**Task item:**
What's required is a verbatim printout of all the data.

**Given information:**

────────────────

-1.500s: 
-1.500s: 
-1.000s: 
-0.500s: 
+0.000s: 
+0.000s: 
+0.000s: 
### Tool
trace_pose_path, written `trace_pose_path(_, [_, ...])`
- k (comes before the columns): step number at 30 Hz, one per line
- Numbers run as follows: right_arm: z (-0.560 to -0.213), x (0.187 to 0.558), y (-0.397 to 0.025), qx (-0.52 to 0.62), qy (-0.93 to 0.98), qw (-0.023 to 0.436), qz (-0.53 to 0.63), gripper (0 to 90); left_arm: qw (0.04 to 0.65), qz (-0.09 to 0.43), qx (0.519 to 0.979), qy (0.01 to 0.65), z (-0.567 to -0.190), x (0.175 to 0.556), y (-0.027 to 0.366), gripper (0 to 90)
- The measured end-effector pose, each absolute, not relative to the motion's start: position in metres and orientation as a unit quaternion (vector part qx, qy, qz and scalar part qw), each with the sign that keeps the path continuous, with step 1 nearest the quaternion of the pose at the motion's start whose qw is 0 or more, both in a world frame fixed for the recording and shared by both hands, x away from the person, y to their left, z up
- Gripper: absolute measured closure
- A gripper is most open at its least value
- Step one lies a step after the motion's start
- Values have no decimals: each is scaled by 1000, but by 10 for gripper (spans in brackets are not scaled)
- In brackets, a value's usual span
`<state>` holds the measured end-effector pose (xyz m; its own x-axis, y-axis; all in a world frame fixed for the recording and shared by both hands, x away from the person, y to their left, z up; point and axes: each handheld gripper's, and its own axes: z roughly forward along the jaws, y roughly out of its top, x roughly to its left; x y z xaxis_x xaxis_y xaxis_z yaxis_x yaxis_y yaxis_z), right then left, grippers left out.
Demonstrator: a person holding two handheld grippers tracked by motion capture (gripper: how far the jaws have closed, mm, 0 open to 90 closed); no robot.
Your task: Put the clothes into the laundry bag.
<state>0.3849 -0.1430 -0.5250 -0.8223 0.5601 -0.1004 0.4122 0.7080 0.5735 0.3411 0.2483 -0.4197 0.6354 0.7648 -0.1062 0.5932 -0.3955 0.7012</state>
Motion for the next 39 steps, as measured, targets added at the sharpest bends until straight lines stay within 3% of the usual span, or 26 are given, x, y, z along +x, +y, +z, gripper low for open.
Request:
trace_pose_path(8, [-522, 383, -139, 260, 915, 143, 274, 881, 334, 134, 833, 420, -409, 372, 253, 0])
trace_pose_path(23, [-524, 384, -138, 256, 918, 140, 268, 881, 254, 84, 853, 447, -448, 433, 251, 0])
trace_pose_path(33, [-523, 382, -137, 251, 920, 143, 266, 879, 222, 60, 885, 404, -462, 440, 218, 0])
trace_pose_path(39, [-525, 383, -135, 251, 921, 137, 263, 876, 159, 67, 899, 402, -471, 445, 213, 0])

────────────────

**Answer for this exercise:**
-1.500s: 
-1.500s: 
-1.000s: 
-0.500s: 
+0.000s: 
+0.000s: 
+0.000s: 
### Tool
trace_pose_path, written `trace_pose_path(_, [_, ...])`
- k (comes before the columns): step number at 30 Hz, one per line
- Numbers run as follows: right_arm: z (-0.560 to -0.213), x (0.187 to 0.558), y (-0.397 to 0.025), qx (-0.52 to 0.62), qy (-0.93 to 0.98), qw (-0.023 to 0.436), qz (-0.53 to 0.63), gripper (0 to 90); left_arm: qw (0.04 to 0.65), qz (-0.09 to 0.43), qx (0.519 to 0.979), qy (0.01 to 0.65), z (-0.567 to -0.190), x (0.175 to 0.556), y (-0.027 to 0.366), gripper (0 to 90)
- The measured end-effector pose, each absolute, not relative to the motion's start: position in metres and orientation as a unit quaternion (vector part qx, qy, qz and scalar part qw), each with the sign that keeps the path continuous, with step 1 nearest the quaternion of the pose at the motion's start whose qw is 0 or more, both in a world frame fixed for the recording and shared by both hands, x away from the person, y to their left, z up
- Gripper: absolute measured closure
- A gripper is most open at its least value
- Step one lies a step after the motion's start
- Values have no decimals: each is scaled by 1000, but by 10 for gripper (spans in brackets are not scaled)
- In brackets, a value's usual span
`<state>` holds the measured end-effector pose (xyz m; its own x-axis, y-axis; all in a world frame fixed for the recording and shared by both hands, x away from the person, y to their left, z up; point and axes: each handheld gripper's, and its own axes: z roughly forward along the jaws, y roughly out of its top, x roughly to its left; x y z xaxis_x xaxis_y xaxis_z yaxis_x yaxis_y yaxis_z), right then left, grippers left out.
Demonstrator: a person holding two handheld grippers tracked by motion capture (gripper: how far the jaws have closed, mm, 0 open to 90 closed); no robot.
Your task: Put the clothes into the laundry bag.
<state>0.3849 -0.1430 -0.5250 -0.8223 0.5601 -0.1004 0.4122 0.7080 0.5735 0.3411 0.2483 -0.4197 0.6354 0.7648 -0.1062 0.5932 -0.3955 0.7012</state>
Motion for the next 39 steps, as measured, targets added at the sharpest bends until straight lines stay within 3% of the usual span, or 26 are given, x, y, z along +x, +y, +z, gripper low for open.
Request:
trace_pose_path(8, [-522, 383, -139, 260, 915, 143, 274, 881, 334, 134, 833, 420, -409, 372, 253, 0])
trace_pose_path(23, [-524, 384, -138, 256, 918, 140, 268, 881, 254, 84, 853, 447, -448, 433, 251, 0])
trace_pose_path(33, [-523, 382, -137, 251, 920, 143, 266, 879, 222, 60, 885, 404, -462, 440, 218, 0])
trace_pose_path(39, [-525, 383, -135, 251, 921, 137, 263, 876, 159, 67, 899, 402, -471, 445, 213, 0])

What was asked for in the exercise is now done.